Problem description
The expected output is the data below, restated word for word.

Collected data
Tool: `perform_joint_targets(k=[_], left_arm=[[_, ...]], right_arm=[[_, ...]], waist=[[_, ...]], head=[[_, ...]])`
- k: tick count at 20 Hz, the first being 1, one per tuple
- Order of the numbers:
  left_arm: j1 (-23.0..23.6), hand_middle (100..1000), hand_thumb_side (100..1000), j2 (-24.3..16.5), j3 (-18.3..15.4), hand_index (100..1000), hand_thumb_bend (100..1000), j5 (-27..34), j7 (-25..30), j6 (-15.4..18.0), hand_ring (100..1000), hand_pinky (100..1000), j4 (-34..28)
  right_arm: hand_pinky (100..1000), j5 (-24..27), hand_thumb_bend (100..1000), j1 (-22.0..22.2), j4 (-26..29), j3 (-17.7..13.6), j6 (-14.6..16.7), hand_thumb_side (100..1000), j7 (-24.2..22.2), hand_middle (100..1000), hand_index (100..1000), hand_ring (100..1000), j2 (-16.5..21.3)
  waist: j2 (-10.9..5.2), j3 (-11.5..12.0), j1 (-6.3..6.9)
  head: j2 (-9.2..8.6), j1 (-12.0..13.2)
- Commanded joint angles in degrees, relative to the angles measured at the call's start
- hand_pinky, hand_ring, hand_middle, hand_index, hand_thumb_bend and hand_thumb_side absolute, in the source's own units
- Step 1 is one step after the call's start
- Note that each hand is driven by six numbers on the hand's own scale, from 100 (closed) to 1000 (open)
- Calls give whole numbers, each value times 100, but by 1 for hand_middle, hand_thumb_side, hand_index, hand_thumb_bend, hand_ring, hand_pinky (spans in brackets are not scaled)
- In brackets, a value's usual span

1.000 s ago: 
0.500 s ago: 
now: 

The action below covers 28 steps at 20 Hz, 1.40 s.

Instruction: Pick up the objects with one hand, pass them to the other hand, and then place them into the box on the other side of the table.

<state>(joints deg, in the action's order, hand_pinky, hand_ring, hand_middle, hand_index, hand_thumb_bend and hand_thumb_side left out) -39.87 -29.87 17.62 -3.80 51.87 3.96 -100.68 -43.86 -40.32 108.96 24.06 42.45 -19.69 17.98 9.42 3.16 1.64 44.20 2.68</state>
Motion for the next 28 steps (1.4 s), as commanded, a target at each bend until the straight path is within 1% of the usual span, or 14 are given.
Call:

Exercise output
Tool: `perform_joint_targets(k=[_], left_arm=[[_, ...]], right_arm=[[_, ...]], waist=[[_, ...]], head=[[_, ...]])`
- k: tick count at 20 Hz, the first being 1, one per tuple
- Order of the numbers:
  left_arm: j1 (-23.0..23.6), hand_middle (100..1000), hand_thumb_side (100..1000), j2 (-24.3..16.5), j3 (-18.3..15.4), hand_index (100..1000), hand_thumb_bend (100..1000), j5 (-27..34), j7 (-25..30), j6 (-15.4..18.0), hand_ring (100..1000), hand_pinky (100..1000), j4 (-34..28)
  right_arm: hand_pinky (100..1000), j5 (-24..27), hand_thumb_bend (100..1000), j1 (-22.0..22.2), j4 (-26..29), j3 (-17.7..13.6), j6 (-14.6..16.7), hand_thumb_side (100..1000), j7 (-24.2..22.2), hand_middle (100..1000), hand_index (100..1000), hand_ring (100..1000), j2 (-16.5..21.3)
  waist: j2 (-10.9..5.2), j3 (-11.5..12.0), j1 (-6.3..6.9)
  head: j2 (-9.2..8.6), j1 (-12.0..13.2)
- Commanded joint angles in degrees, relative to the angles measured at the call's start
- hand_pinky, hand_ring, hand_middle, hand_index, hand_thumb_bend and hand_thumb_side absolute, in the source's own units
- Step 1 is one step after the call's start
- Note that each hand is driven by six numbers on the hand's own scale, from 100 (closed) to 1000 (open)
- Calls give whole numbers, each value times 100, but by 1 for hand_middle, hand_thumb_side, hand_index, hand_thumb_bend, hand_ring, hand_pinky (spans in brackets are not scaled)
- In brackets, a value's usual span

1.000 s ago: 
0.500 s ago: 
now: 

The action below covers 28 steps at 20 Hz, 1.40 s.

Instruction: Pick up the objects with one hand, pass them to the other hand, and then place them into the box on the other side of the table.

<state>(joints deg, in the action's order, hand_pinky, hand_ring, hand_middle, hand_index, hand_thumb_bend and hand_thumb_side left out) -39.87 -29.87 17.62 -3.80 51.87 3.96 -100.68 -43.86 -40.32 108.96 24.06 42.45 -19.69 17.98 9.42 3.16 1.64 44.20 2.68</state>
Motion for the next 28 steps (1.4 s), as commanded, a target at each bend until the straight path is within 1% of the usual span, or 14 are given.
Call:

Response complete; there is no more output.